FISC Fuel Farm, Point Loma, California
(SCAPS system saved $1 Million)

An initial analysis of this site suggested the presence of more than 9,000 tons of diesel-contaminated soile. The Navy's proposal to excavate and remediate the soil with thermal desorption would have cost approximately $1 million. However a SCAPS investigation indicated the contamination was mostly near the surface and did not extend to the water table. The data allowed the Navy to close the site without spending any money on remediation — levels of contamination were deemed acceptable by San Diego County regulators.

For more information about this project, please contact: Mr. Rod Soule - (619) 556-9506 900RSOUL@pwcsd.nosc.mil
Longhorn Army Ammunition Plant, Texas
(SCAPS system saved $186,000)

SCAPS and gas chromatography gave the Army Corps of Engineers Tulsa District a fast, cost-effective method to investigate storage tank sites in the plant's production area. Analyzing volatile organics using traditional methods would have cost $12,000; SCAPS did the job for $2,040. The installation of 71 traditional wells earlier in the project, took two drills rigs and crews about 60 days to complete; a SCAPS crew needed only 15 days to install, sample and analyze 112 temporary wells — saving $186,000. Disposal of the 400 drums of waste soil and water generated during the traditional sampling cost about $500,000. The SCAPS equipment produced only 3 drums of waste water and cost only $1500 for disposal.
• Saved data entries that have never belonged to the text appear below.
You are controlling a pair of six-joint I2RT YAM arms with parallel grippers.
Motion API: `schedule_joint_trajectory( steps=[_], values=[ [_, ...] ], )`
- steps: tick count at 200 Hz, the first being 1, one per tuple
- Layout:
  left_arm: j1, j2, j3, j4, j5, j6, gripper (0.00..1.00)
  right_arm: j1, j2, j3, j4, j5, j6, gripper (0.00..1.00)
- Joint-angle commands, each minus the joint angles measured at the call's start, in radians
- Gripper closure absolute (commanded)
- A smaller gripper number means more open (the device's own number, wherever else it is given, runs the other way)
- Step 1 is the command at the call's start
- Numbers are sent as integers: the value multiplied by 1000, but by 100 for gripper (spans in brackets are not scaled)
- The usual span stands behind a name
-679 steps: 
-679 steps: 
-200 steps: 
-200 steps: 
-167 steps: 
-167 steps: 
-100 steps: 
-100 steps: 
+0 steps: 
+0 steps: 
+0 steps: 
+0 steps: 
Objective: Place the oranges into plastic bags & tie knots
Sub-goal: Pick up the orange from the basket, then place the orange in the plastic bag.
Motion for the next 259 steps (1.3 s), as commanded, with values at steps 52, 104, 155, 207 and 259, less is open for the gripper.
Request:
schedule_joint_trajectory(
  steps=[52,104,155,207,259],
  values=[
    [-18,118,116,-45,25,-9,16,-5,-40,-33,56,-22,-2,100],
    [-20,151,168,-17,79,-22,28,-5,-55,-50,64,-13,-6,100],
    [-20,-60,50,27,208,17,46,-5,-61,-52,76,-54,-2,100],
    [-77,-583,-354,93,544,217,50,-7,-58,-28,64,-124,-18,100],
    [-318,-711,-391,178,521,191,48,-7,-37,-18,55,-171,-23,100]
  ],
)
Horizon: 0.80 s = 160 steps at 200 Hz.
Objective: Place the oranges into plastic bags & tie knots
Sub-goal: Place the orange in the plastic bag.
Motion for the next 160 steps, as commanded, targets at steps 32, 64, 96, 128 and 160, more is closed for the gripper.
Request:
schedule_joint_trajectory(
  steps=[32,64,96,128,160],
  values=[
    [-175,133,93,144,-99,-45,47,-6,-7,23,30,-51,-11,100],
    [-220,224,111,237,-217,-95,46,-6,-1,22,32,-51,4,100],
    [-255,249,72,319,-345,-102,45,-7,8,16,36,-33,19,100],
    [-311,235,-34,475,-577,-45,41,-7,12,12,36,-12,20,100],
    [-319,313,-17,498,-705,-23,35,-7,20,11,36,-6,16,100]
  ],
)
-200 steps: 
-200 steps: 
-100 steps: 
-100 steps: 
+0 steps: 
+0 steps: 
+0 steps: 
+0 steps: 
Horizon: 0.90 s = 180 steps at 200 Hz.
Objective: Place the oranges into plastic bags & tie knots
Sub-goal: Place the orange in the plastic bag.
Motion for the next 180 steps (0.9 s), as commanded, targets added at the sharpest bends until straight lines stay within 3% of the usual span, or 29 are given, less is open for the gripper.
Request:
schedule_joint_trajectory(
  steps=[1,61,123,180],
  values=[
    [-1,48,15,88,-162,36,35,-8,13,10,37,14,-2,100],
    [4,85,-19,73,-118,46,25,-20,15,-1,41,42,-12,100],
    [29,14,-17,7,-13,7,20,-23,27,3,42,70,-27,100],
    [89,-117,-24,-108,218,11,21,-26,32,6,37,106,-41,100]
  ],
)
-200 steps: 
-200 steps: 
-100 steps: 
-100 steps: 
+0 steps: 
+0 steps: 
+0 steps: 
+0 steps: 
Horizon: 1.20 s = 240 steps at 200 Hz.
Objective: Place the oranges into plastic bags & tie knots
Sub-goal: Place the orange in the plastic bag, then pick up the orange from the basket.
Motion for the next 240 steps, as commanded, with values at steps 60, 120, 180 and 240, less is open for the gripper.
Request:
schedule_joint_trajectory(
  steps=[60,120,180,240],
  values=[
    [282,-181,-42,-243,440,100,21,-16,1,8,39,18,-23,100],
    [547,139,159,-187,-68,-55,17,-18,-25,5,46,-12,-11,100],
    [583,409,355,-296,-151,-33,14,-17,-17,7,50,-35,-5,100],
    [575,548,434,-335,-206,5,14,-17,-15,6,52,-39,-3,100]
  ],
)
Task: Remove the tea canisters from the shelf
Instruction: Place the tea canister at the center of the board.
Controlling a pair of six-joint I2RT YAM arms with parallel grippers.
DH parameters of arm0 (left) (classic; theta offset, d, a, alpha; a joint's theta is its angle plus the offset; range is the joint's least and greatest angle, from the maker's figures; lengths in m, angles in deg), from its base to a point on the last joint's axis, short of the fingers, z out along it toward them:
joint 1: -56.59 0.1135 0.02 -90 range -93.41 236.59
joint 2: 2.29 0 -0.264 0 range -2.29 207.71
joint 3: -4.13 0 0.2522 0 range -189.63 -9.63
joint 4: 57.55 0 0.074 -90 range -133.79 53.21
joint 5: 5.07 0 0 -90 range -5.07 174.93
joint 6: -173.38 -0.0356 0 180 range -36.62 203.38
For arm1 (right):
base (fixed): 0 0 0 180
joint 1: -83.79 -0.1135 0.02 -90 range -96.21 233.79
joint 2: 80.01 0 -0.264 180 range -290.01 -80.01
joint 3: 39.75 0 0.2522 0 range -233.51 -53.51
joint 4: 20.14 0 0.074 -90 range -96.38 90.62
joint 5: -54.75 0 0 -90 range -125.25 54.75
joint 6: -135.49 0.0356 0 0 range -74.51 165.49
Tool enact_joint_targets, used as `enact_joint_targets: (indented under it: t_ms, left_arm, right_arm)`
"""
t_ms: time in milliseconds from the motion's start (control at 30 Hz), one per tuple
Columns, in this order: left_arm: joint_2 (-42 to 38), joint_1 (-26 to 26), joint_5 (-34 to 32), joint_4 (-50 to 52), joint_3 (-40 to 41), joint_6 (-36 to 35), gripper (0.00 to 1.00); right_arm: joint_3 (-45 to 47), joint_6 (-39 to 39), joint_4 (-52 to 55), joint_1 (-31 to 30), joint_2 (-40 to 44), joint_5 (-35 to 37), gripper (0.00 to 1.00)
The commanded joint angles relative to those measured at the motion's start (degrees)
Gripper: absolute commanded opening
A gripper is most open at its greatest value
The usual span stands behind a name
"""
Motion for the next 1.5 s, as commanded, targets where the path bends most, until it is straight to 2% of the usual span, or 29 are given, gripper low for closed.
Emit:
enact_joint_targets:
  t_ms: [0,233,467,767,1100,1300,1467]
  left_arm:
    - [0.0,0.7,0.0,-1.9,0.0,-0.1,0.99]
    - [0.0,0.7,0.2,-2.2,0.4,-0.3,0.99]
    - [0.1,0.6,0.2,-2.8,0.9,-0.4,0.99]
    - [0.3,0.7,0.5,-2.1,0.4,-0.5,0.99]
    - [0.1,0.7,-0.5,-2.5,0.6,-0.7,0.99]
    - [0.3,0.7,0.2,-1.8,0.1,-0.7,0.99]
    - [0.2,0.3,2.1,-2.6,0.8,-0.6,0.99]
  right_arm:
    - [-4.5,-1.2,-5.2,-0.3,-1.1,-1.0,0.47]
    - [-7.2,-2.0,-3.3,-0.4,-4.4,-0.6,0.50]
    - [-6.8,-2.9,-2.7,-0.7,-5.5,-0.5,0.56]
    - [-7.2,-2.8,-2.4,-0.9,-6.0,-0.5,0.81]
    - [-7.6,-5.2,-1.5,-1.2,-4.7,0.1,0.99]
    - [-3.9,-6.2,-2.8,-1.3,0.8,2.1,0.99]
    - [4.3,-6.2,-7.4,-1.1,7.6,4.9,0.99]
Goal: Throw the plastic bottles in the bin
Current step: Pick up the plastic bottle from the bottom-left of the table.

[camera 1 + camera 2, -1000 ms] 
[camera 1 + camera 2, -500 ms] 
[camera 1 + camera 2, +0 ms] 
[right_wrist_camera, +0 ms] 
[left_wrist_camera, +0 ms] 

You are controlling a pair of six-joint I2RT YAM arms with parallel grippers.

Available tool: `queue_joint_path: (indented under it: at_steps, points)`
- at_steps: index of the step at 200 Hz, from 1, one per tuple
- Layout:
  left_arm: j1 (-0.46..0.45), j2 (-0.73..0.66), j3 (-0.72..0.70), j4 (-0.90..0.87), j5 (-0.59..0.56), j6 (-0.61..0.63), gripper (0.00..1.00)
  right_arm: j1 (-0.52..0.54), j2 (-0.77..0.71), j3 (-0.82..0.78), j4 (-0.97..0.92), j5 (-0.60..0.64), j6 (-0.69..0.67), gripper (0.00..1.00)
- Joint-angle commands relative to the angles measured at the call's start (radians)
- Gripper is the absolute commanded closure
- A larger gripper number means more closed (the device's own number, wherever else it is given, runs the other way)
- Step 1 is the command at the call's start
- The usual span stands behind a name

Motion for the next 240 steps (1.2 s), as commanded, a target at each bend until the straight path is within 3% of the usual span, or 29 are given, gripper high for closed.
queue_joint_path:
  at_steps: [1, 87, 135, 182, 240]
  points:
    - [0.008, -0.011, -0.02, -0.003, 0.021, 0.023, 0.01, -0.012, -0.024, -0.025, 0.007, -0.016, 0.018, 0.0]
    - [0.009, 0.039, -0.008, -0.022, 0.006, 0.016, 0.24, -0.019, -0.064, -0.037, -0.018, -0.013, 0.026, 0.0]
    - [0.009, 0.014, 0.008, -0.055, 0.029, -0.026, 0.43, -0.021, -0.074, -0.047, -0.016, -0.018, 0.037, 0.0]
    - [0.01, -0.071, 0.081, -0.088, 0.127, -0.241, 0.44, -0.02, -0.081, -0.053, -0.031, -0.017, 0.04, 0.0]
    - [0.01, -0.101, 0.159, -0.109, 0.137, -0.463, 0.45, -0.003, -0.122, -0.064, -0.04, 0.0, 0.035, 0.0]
For more information about this project, please contact: Ms. Liz Herman - (918) 669-7150
hermae@swt02.swt.usace.army.mil

Conclusion

The SCAPS penetrometer and mobile laboratory system combines a number of exisitng and new technologies to create a unique tool for the rapid, accurate and cost-effective assessment of contaminated soils. In the United States, the SCAPS system is now available for lease from the US military, and it is estimated that its use can save more than 33% of the cost of soil remediation, by providing accurate assessment of the extent of contamination. Such a system has much potential to save companies around the world millions of dollars in the remediation of brownfield sites.